[What you are asked to do] Repeat the data in full. Every line must match.

[Available data]
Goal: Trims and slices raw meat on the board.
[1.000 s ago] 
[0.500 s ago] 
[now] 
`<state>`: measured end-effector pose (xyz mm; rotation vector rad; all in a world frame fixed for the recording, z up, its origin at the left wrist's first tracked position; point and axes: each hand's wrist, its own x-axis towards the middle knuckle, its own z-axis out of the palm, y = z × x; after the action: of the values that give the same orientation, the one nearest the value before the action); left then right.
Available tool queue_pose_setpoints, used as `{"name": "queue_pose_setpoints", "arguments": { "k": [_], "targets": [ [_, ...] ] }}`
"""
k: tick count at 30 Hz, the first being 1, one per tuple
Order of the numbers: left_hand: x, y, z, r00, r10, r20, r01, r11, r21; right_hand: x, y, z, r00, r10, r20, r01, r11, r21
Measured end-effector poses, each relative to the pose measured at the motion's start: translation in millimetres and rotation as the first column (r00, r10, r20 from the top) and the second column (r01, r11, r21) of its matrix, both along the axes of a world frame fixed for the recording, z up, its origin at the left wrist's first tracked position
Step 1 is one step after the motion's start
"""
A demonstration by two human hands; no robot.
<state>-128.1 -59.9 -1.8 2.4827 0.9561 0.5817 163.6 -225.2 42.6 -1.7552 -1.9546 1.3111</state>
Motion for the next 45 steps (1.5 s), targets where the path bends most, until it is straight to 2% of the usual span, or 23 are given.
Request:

[Completed exercise]
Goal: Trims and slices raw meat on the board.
[1.000 s ago] 
[0.500 s ago] 
[now] 
`<state>`: measured end-effector pose (xyz mm; rotation vector rad; all in a world frame fixed for the recording, z up, its origin at the left wrist's first tracked position; point and axes: each hand's wrist, its own x-axis towards the middle knuckle, its own z-axis out of the palm, y = z × x; after the action: of the values that give the same orientation, the one nearest the value before the action); left then right.
Available tool queue_pose_setpoints, used as `{"name": "queue_pose_setpoints", "arguments": { "k": [_], "targets": [ [_, ...] ] }}`
"""
k: tick count at 30 Hz, the first being 1, one per tuple
Order of the numbers: left_hand: x, y, z, r00, r10, r20, r01, r11, r21; right_hand: x, y, z, r00, r10, r20, r01, r11, r21
Measured end-effector poses, each relative to the pose measured at the motion's start: translation in millimetres and rotation as the first column (r00, r10, r20 from the top) and the second column (r01, r11, r21) of its matrix, both along the axes of a world frame fixed for the recording, z up, its origin at the left wrist's first tracked position
Step 1 is one step after the motion's start
"""
A demonstration by two human hands; no robot.
<state>-128.1 -59.9 -1.8 2.4827 0.9561 0.5817 163.6 -225.2 42.6 -1.7552 -1.9546 1.3111</state>
Motion for the next 45 steps (1.5 s), targets where the path bends most, until it is straight to 2% of the usual span, or 23 are given.
Request:

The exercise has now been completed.